- **Your assignment**:
Produce a perfect copy of the listing, matching each line.

● ● ● ●

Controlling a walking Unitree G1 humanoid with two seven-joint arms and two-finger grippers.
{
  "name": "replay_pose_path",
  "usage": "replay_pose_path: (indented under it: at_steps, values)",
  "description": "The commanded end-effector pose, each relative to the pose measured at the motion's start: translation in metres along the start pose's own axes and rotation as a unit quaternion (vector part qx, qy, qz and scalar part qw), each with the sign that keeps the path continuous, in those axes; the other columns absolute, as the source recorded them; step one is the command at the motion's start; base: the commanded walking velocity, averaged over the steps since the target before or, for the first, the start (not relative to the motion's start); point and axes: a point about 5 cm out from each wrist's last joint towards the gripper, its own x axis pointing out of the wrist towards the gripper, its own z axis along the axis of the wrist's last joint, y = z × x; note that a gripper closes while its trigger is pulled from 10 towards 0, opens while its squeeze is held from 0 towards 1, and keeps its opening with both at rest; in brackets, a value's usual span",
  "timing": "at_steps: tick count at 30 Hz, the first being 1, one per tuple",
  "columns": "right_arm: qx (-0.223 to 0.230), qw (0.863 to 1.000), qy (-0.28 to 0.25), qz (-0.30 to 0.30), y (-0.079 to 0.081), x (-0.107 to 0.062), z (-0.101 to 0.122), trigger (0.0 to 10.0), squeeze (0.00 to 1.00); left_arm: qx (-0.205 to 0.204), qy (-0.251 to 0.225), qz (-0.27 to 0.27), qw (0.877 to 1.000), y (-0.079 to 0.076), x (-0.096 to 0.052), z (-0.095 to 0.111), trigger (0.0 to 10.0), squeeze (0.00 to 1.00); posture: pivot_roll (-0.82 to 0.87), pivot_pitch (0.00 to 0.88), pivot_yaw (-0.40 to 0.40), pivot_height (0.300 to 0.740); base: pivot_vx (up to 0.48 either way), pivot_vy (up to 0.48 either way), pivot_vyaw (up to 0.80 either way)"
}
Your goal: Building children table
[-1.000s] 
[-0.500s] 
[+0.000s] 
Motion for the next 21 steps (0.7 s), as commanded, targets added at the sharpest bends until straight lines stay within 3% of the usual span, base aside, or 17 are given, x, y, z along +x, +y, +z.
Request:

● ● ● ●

- **Your response**:
Controlling a walking Unitree G1 humanoid with two seven-joint arms and two-finger grippers.
{
  "name": "replay_pose_path",
  "usage": "replay_pose_path: (indented under it: at_steps, values)",
  "description": "The commanded end-effector pose, each relative to the pose measured at the motion's start: translation in metres along the start pose's own axes and rotation as a unit quaternion (vector part qx, qy, qz and scalar part qw), each with the sign that keeps the path continuous, in those axes; the other columns absolute, as the source recorded them; step one is the command at the motion's start; base: the commanded walking velocity, averaged over the steps since the target before or, for the first, the start (not relative to the motion's start); point and axes: a point about 5 cm out from each wrist's last joint towards the gripper, its own x axis pointing out of the wrist towards the gripper, its own z axis along the axis of the wrist's last joint, y = z × x; note that a gripper closes while its trigger is pulled from 10 towards 0, opens while its squeeze is held from 0 towards 1, and keeps its opening with both at rest; in brackets, a value's usual span",
  "timing": "at_steps: tick count at 30 Hz, the first being 1, one per tuple",
  "columns": "right_arm: qx (-0.223 to 0.230), qw (0.863 to 1.000), qy (-0.28 to 0.25), qz (-0.30 to 0.30), y (-0.079 to 0.081), x (-0.107 to 0.062), z (-0.101 to 0.122), trigger (0.0 to 10.0), squeeze (0.00 to 1.00); left_arm: qx (-0.205 to 0.204), qy (-0.251 to 0.225), qz (-0.27 to 0.27), qw (0.877 to 1.000), y (-0.079 to 0.076), x (-0.096 to 0.052), z (-0.095 to 0.111), trigger (0.0 to 10.0), squeeze (0.00 to 1.00); posture: pivot_roll (-0.82 to 0.87), pivot_pitch (0.00 to 0.88), pivot_yaw (-0.40 to 0.40), pivot_height (0.300 to 0.740); base: pivot_vx (up to 0.48 either way), pivot_vy (up to 0.48 either way), pivot_vyaw (up to 0.80 either way)"
}
Your goal: Building children table
[-1.000s] 
[-0.500s] 
[+0.000s] 
Motion for the next 21 steps (0.7 s), as commanded, targets added at the sharpest bends until straight lines stay within 3% of the usual span, base aside, or 17 are given, x, y, z along +x, +y, +z.
Request:

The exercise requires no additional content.